On the same floor, Jeff Page questions the belief that what is normative is preferred by talking back to harmful ideologies privileging certain sexualities. Punished in the past for “sounding gay,” Page uses cliche sayings from queer culture (including “Yas, Queen!” made mainstream in RuPaul’s Drag Race) to reclaim his voice. He soothes his trauma, coincidentally manifesting as thyroid cancer, with a campy wellness tutorial entitled “Throat Chaqra Therapy” (framed by gemstones and pre-exposure prophylaxis, or PrEP, pills).
Ashley Eliza Williams’ oil paintings of rocks, animals, and landscapes stray from Schaefer and Page’s engagement with social discourses on gender and sexuality. Instead, Williams “empathically” reaches out to the non-human. Experimenting with the language of “data” and scientific methodologies, Williams accesses the “Umwelt,” or the German word for the natural world’s experience of itself.
Contributing to this permeating theme of communication, Ben Coleman and Trey Duvall show interest in archaic technology, absurdity, and sound. Coleman forces us to surveil artificial intelligence conversations through tin cans attached to wires. Suggesting sound in his silent room of silver ladders, Duvall’s static choreography of everyday objects recalls the dumb, once-heard noise of their crashing as performed on the exhibition’s opening night.

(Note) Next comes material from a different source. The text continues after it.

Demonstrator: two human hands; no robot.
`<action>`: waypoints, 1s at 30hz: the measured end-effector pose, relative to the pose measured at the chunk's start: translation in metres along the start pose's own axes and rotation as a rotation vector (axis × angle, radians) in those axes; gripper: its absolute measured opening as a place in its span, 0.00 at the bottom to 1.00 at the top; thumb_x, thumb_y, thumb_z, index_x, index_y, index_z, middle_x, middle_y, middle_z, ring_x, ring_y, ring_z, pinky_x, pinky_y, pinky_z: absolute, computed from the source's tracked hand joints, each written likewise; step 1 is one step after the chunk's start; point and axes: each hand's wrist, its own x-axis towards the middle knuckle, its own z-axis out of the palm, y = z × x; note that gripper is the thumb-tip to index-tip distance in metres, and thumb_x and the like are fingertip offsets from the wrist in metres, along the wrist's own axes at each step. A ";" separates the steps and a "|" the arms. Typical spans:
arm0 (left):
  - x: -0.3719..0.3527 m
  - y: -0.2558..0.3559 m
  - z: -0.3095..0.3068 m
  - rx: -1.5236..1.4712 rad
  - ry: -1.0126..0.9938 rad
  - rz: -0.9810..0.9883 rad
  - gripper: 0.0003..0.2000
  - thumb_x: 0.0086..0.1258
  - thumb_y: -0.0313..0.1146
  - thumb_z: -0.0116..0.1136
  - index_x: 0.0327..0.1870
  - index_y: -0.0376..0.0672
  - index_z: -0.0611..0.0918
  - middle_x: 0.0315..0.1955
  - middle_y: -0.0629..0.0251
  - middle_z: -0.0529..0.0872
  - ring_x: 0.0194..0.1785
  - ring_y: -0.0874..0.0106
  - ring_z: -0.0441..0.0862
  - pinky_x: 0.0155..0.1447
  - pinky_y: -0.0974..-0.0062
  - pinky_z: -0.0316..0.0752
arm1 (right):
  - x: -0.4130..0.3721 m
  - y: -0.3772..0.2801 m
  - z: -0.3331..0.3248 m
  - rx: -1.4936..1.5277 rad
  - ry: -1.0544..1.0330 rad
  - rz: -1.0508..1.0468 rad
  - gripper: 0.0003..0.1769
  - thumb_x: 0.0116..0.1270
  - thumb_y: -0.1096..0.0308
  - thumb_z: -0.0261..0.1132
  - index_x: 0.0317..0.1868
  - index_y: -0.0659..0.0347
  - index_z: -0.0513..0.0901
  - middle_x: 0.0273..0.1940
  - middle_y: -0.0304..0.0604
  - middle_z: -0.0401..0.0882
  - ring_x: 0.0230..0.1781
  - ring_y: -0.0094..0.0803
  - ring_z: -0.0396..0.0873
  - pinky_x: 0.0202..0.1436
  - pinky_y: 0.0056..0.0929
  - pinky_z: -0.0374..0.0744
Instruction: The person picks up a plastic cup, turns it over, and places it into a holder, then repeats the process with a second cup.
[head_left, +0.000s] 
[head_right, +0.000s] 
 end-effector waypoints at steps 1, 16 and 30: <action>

Amber Cobb, collage artist Mario Zoots, and Tya Anthony consider language or communication alongside abstraction, asking more formal questions without erasing their backstories. As a Black woman bolstering marginalized voices, Anthony digresses from and critiques the canonical European roots of abstract art. Although Anthony’s works look like expressions of an older contemporary movement, seemingly influenced by Pierre Soulages and Richard Serra’s paintings, she is at the forefront of a renewed interest in Black abstract painters.
The remaining artists in the exhibition, Sammy Seung-Min Lee, Marsha Mack, and Alicia Ordal, create fantasy environments as expressions of longing for home—a place of solace, ample space, security, and acceptance. Arising from their respective experiences of being an immigrant (Lee), biracial (half-Vietnamese Mack), or unwelcomed in her rapidly gentrifying city (Ordal), these artists manufacture their own dystopic or utopic responses. Indeed, while Lee’s arrangement of black suitcases on top of mirror vinyl flooring emphasizes relentless transience, Mack and Ordal envision colorful alternatives to their present realities with Mack’s lush, girly jungle paradise and Ordal’s Z-shaped sanctuary composed of upcycled carpet padding resembling unyielding granite.
Certainly, Denver grows more inhospitable for artists who cannot afford to live and work here. Despite these hostile aspects, all of the exhibition’s featured artists break through their roadblocks, showing how they cope by offering profound critiques of their current social-political surroundings. Moreover, the MCA showcases RedLine as an unparalleled patron of regional arts, providing the more-than-ample space emerging artists need to flourish and find a well-deserved home right where they are.